I don’t think I ever let go of Benjamin’s hand, for it was the only thing that was keeping feeling in my fingers and terror from my mind. In fact, the only time he ever separated from me was to comfort Ambros, who was in hysterics, his round brass spectacles fogged up by his tears as he tried to wipe Eli’s blood from his hands. Benjamin went to him, and when the young man registered his presence, he almost went to pieces in Benjamin’s arms. Benjamin just stood and held him in return, patting his shoulder, oblivious to the blood that was being smudged across his coat.

“It’s going to be all right, he’s better off now, he is, I promise you he is,” he said quietly. “It will be all right.”

That was the last time he really spoke during the train ride: he simply held my hand. I was so scared he would be taken from me, so scared that I would be torn from him just like Mother and Papa. But instead of telling him this, I just pressed close to him and breathed.

            Time crawled. I’ve found that it flies when there is joy, when there is happiness and life, but it drags its feet in suffering. Sixty minutes. One-hundred-twenty. One-hundred-eighty. Three-hundred-sixty. Seven-hundred-twenty. One-thousand-four-hundred-forty. I remember the first person to cry out in pain as their bladder swelled. Hold it. Hold it. We will be there soon, just hold it.

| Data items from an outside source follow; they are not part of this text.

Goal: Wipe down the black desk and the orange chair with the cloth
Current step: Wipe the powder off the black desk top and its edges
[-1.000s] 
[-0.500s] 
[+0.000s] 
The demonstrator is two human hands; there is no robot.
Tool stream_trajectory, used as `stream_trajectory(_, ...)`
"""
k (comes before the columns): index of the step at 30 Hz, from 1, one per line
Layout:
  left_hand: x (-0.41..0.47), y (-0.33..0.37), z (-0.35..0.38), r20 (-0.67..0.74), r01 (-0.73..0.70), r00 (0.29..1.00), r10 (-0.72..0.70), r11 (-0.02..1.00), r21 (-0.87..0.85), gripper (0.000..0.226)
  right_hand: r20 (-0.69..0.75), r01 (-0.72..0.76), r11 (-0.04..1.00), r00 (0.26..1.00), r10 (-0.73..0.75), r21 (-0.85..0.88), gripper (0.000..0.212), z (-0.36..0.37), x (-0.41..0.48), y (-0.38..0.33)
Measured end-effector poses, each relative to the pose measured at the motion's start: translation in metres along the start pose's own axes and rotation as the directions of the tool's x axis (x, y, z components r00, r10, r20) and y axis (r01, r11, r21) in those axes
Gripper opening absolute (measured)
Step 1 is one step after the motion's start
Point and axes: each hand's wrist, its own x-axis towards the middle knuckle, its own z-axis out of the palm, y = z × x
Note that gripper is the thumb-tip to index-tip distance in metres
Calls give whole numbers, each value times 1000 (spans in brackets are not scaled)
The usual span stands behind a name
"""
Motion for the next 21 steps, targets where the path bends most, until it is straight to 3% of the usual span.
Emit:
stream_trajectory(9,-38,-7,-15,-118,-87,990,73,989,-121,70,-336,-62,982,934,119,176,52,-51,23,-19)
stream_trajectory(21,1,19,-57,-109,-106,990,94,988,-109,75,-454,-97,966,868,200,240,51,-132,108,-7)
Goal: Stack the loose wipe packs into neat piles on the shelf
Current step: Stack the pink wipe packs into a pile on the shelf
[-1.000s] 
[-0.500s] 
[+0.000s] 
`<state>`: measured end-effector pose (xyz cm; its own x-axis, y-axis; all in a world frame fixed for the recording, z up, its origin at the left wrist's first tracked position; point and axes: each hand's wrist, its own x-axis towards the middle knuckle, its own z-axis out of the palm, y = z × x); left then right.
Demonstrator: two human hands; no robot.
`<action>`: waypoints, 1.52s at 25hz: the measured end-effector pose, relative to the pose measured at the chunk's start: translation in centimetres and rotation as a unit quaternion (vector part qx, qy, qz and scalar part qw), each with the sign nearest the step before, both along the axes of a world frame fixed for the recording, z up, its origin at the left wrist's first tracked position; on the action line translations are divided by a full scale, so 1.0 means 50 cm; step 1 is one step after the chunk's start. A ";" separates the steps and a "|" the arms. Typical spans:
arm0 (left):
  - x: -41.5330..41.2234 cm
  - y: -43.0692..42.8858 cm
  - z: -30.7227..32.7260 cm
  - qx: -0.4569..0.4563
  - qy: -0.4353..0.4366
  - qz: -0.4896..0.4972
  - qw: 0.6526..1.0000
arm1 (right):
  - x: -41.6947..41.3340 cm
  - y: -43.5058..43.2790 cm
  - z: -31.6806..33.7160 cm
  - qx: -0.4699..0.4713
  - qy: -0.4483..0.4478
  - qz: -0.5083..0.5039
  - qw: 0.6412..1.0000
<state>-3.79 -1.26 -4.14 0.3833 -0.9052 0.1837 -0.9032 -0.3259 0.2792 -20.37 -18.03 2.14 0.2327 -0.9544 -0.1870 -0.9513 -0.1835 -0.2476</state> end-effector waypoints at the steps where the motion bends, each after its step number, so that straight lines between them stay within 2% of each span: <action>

            But after the first five hours, someone couldn’t anymore.

            Soon the smell of urine and human waste filled the cattle car even more thickly. I managed to hold it until my sitting time, where I was able to squirm from my underclothes and lift my skirt as not to soil myself. This was one of the few times when I was glad that I had not eaten, for I only had to relieve myself twice.